Les sanatoriums ont été construits dans toute l'Union soviétique jusqu'à son effondrement en 1991, ce qui explique la gamme sauvage de styles architecturaux. Khoja Obi Garm, le site qui a intrigué pour la première fois Omidi, est une dalle de béton brutaliste à plusieurs niveaux taillée dans la chaîne de montagnes de Gissar. Ordzhonikidze, à Sotchi, en Russie, présente un style néoclassique et des proportions grandioses, avec une fontaine, une piscine et un cinéma en plein air. Il a été construit en 1936, à l'époque des purges de Staline, et porte le nom d'un associé de Staline, décédé plus tard dans des circonstances mystérieuses. Reshma, qui a ouvert ses portes en 1987, est un monolithe en briques rouges situé près de la Volga, à environ 300 km au nord-est de Moscou. Parmi ses invités figuraient des cosmonautes et des personnes touchées par l’exposition aux radiations à Tchernobyl.
Presque tous les sanatoriums présentés dans le livre offrent encore une gamme de traitements, certains plus inhabituels que d'autres. La Clinique nationale de spéléothérapie, située à la périphérie de Minsk, en Biélorussie, est particulièrement intéressante. La spéléothérapie est une forme de traitement respiratoire qui consiste à respirer à l'intérieur d'une grotte. Dans ce cas, cette grotte est une mine de sel située à presque 1 400 pieds sous terre. Bien qu’il offre certaines installations en surface, les salles de consultation, les zones d’activité et les dortoirs sont tous situés dans des tunnels. Selon le livre, plus de 7 000 enfants et adultes visitent chaque année.

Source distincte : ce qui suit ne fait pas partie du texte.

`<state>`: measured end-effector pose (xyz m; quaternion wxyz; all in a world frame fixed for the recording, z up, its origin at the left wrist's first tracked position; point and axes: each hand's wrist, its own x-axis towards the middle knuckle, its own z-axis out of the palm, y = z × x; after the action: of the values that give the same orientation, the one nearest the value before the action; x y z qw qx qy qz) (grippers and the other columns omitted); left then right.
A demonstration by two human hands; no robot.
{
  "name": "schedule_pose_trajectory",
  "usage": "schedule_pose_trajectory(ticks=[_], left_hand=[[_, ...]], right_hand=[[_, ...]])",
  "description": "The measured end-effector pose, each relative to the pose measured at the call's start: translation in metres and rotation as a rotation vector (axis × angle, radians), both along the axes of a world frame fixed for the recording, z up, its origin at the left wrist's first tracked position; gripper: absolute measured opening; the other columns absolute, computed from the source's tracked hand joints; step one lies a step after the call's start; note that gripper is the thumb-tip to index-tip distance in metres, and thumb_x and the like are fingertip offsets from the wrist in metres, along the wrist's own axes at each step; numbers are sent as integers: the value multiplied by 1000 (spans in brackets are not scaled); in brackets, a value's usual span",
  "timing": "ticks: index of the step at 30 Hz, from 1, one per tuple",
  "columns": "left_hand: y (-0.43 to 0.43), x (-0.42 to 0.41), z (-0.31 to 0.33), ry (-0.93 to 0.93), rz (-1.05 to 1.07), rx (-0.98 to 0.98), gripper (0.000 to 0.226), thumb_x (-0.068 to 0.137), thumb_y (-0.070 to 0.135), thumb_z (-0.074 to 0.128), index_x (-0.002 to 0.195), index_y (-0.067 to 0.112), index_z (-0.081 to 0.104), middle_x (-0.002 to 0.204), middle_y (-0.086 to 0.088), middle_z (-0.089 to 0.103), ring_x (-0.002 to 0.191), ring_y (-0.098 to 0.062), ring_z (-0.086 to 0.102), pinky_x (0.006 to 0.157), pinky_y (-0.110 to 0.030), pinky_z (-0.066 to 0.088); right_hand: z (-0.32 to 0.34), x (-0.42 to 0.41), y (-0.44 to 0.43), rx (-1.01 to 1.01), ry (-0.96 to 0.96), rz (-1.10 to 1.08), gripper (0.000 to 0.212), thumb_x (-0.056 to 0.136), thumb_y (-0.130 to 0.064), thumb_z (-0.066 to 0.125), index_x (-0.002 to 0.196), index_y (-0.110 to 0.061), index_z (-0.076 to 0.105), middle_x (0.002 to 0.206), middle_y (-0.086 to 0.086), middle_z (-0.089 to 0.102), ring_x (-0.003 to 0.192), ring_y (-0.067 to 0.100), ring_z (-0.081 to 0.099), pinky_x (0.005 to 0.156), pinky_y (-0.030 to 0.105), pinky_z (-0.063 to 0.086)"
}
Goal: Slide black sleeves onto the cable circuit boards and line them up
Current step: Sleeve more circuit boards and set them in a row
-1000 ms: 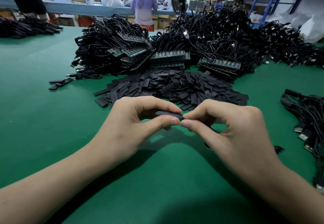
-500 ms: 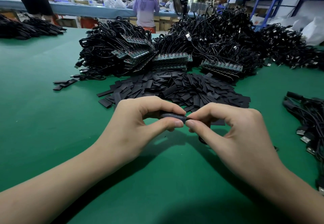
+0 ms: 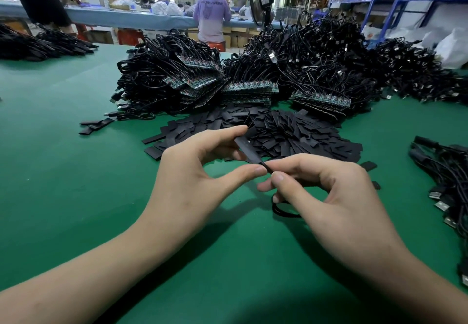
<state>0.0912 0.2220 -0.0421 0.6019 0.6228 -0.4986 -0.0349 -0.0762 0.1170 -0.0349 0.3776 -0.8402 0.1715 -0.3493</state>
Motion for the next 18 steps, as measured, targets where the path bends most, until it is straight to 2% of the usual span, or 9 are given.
schedule_pose_trajectory(ticks=[3,6,8,11,14,16,18], left_hand=[[0,1,1,18,-8,-22,51,70,35,85,116,20,74,96,1,77,92,-18,74,95,-41,57],[1,2,4,-117,21,-11,42,73,33,86,111,20,73,97,5,76,90,-16,73,91,-37,58],[2,5,5,-233,66,28,42,74,40,85,109,18,73,98,6,74,88,-12,72,87,-30,57],[4,10,6,-344,136,84,43,78,53,80,101,18,74,91,9,70,84,-6,67,82,-20,52],[4,11,5,-343,156,104,40,79,58,70,95,21,70,87,11,67,84,-8,65,80,-23,50],[4,11,5,-332,161,114,38,78,58,68,93,23,67,85,12,66,84,-8,65,79,-24,50],[4,10,5,-317,156,126,35,79,55,72,92,23,66,85,11,66,84,-8,66,80,-24,51]], right_hand=[[0,1,1,-24,28,10,17,96,-17,68,101,-32,76,84,-23,76,77,5,72,73,24,56],[0,0,-2,-3,56,18,18,96,-19,68,99,-35,75,83,-23,76,79,6,72,77,30,55],[-1,0,-3,5,83,26,18,97,-20,68,99,-36,75,82,-21,76,78,8,71,77,33,55],[-2,-1,-6,23,82,32,13,93,-33,68,103,-37,75,85,-19,76,81,5,71,77,26,55],[-4,-2,-7,-120,154,-10,27,86,-44,68,113,-41,72,100,-25,73,99,-2,68,83,16,50],[-5,-3,-6,-250,220,-42,36,86,-45,66,121,-39,70,110,-28,70,109,-5,62,89,16,48],[-6,-3,-7,-325,256,-45,36,89,-41,63,125,-38,69,115,-27,68,110,-4,59,89,19,48]])
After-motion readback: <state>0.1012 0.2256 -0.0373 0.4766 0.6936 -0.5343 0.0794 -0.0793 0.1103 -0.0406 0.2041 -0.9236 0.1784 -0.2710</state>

Omidi a été le plus surpris par le traitement du pétrole brut à Naftalan, en Azerbaïdjan, une «station thermale de pétrole». Le pétrole trouvé à Naftalan possède des propriétés spécifiques supposées bénéfiques, bien que certains experts affirment qu’elles sont probablement cancérogènes. «Le pétrole brut de différents niveaux de pureté est utilisé pour tout, du bain au gargarisme», explique Omidi. "Même si c'est assez luxueux de se retrouver dans une baignoire remplie de pétrole brut, l'expérience est plutôt glissante, donc pas la plus gracieuse."
Aujourd'hui, une nuit au sanatorium Chinar de Naftalan à l'époque soviétique coûte environ 105 dollars. (Il y a 11 sanatoriums à Naftalan, mais un seul avant 1991). D'autres sanatoriums, comme l'exclusive Aurora au Kirghizistan, peuvent atteindre 200 dollars la nuit en été. Selon Omidi, certains visiteurs considèrent aujourd'hui les sanatoriums davantage comme des hôtels, pour profiter de leur proximité des plages, par exemple. "D'autres les prennent beaucoup plus au sérieux, revenant chaque année pour soigner certains maux ou suivre un traitement à titre prophylactique."
Quelles que soient les raisons d'une visite dans un sanatorium, le terme «vacances» est différent de ce qu'il était en Russie soviétique. Comme l'a écrit un ajusteur en métal, S. Antonov dans une chronique de journal en 1966: "Je reçois mes vacances une fois par an et j'essaie de ne pas perdre une journée de travail inactif."
Atlas Obscura a une sélection d'images du livre d'Omidi, qui a été publié aujourd'hui.